TASK INSTRUCTIONS
Pictures stay out of the answer, but every line of the material must be restated exactly.

SUPPLIED DATA
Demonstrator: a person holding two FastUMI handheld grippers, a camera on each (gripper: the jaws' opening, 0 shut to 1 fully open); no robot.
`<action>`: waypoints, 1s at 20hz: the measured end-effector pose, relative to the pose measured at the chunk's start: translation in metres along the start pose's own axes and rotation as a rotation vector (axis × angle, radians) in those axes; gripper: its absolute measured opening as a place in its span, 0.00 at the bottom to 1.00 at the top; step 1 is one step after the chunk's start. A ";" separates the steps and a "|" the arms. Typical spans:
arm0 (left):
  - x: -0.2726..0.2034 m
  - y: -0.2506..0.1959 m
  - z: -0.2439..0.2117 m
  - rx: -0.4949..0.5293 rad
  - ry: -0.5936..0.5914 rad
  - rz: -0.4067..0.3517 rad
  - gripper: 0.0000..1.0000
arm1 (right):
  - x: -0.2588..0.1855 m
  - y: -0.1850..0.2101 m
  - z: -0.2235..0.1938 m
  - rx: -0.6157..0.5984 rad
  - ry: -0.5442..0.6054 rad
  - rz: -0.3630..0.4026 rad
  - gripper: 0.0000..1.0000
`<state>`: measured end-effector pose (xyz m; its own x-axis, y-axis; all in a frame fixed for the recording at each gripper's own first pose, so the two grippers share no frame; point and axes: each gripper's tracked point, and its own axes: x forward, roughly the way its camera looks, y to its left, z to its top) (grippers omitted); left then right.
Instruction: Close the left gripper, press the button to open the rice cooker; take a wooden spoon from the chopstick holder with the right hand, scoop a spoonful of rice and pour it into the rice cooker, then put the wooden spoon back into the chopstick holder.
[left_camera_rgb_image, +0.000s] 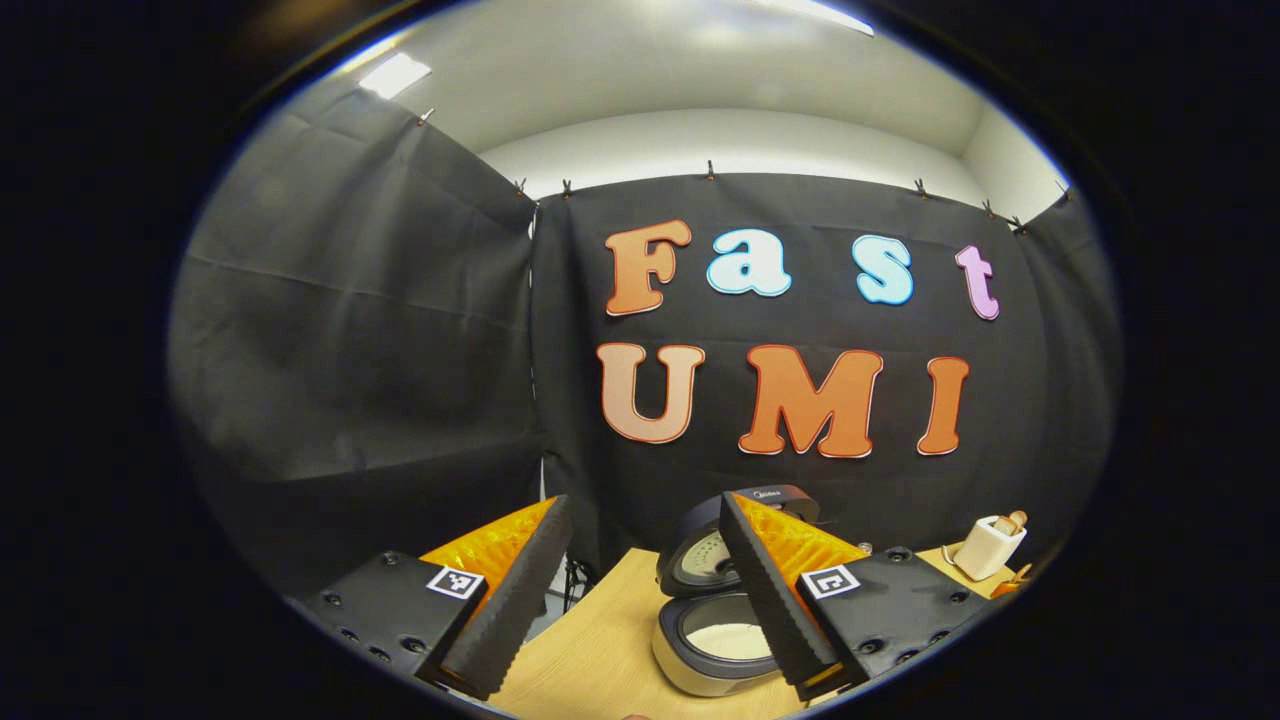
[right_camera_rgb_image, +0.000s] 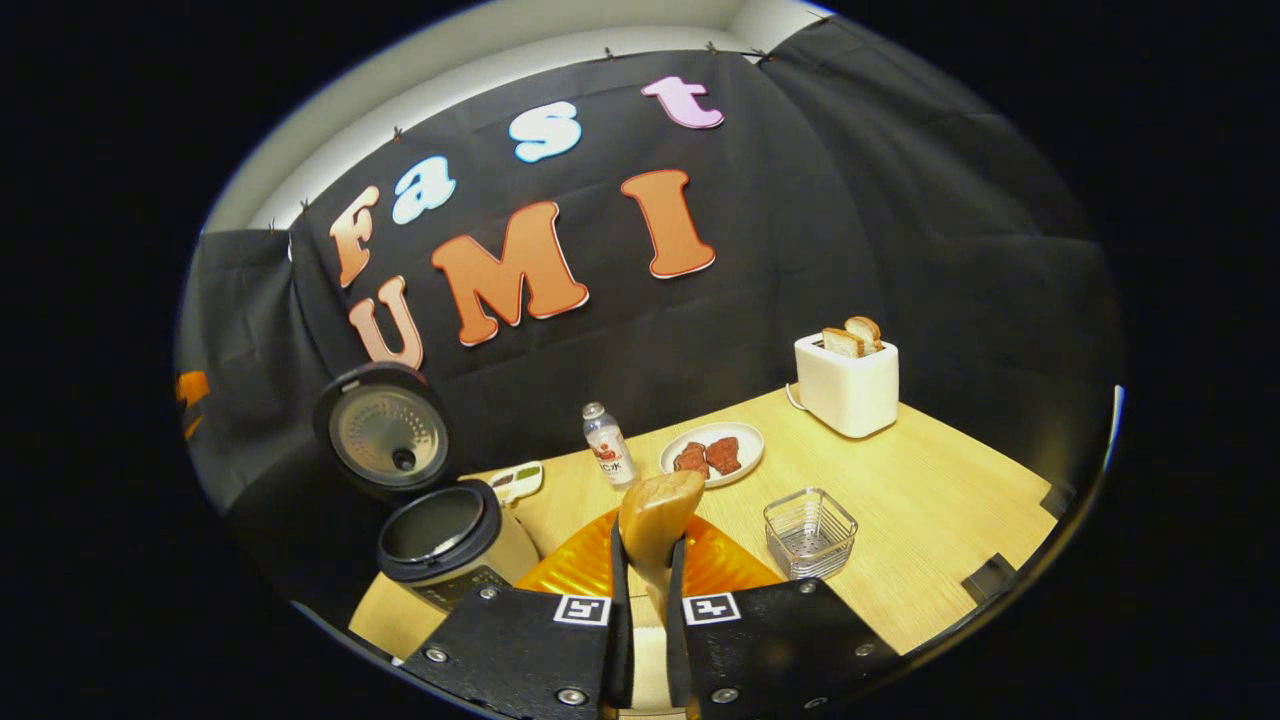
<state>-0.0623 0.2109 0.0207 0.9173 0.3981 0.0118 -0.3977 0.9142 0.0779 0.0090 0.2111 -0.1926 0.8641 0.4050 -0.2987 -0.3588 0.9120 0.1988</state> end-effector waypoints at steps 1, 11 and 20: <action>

ANSWER FOR THIS EXERCISE
Demonstrator: a person holding two FastUMI handheld grippers, a camera on each (gripper: the jaws' opening, 0 shut to 1 fully open); no robot.
`<action>`: waypoints, 1s at 20hz: the measured end-effector pose, relative to the pose measured at the chunk's start: translation in metres along the start pose's own axes and rotation as a rotation vector (axis × angle, radians) in those axes; gripper: its absolute measured opening as a place in its span, 0.00 at the bottom to 1.00 at the top; step 1 is one step after the chunk's start. A ";" separates the steps and a "|" the arms. Typical spans:
arm0 (left):
  - x: -0.2726..0.2034 m
  - y: -0.2506..0.1959 m
  - z: -0.2439..0.2117 m
  - rx: -0.4949..0.5293 rad
  - ry: -0.5936..0.5914 rad
  - rz: -0.4067..0.3517 rad
  - gripper: 0.0000..1.0000
arm1 (right):
  - x: -0.2588..0.1855 m
  - y: -0.1850..0.2101 m
  - z: -0.2235..0.1938 m
  - rx: -0.6157..0.5984 rad
  - ry: -0.5442..0.6054 rad
  - rz: -0.3630..0.4026 rad
  - gripper: 0.0000..1.0000
`<state>`: measured end-effector pose (xyz m; its own x-axis, y-axis; all in a frame fixed for the recording at each gripper's own first pose, so the two grippers share no frame; point and axes: each gripper's tracked point, and its own axes: x forward, roughly the way its camera looks, y to its left, z to its top) (grippers omitted); left then right.
Instruction: Close the left gripper, press the button to open the rice cooker; take a wooden spoon from the chopstick holder with the right hand, scoop a spoonful of rice and pour it into the rice cooker, then put the wooden spoon back into the chopstick holder.
[left_camera_rgb_image, +0.000s] 
[right_camera_rgb_image, +0.000s] 
<state>-0.0623 0.2109 0.0207 0.9173 0.3981 0.0118 -0.3977 0.9142 0.0779 0.0090 0.2111 -0.1926 0.8641 0.4050 -0.2987 -0.3588 0.9120 0.1988</state> end-effector waypoints at steps 1, 11 and 20: <action>

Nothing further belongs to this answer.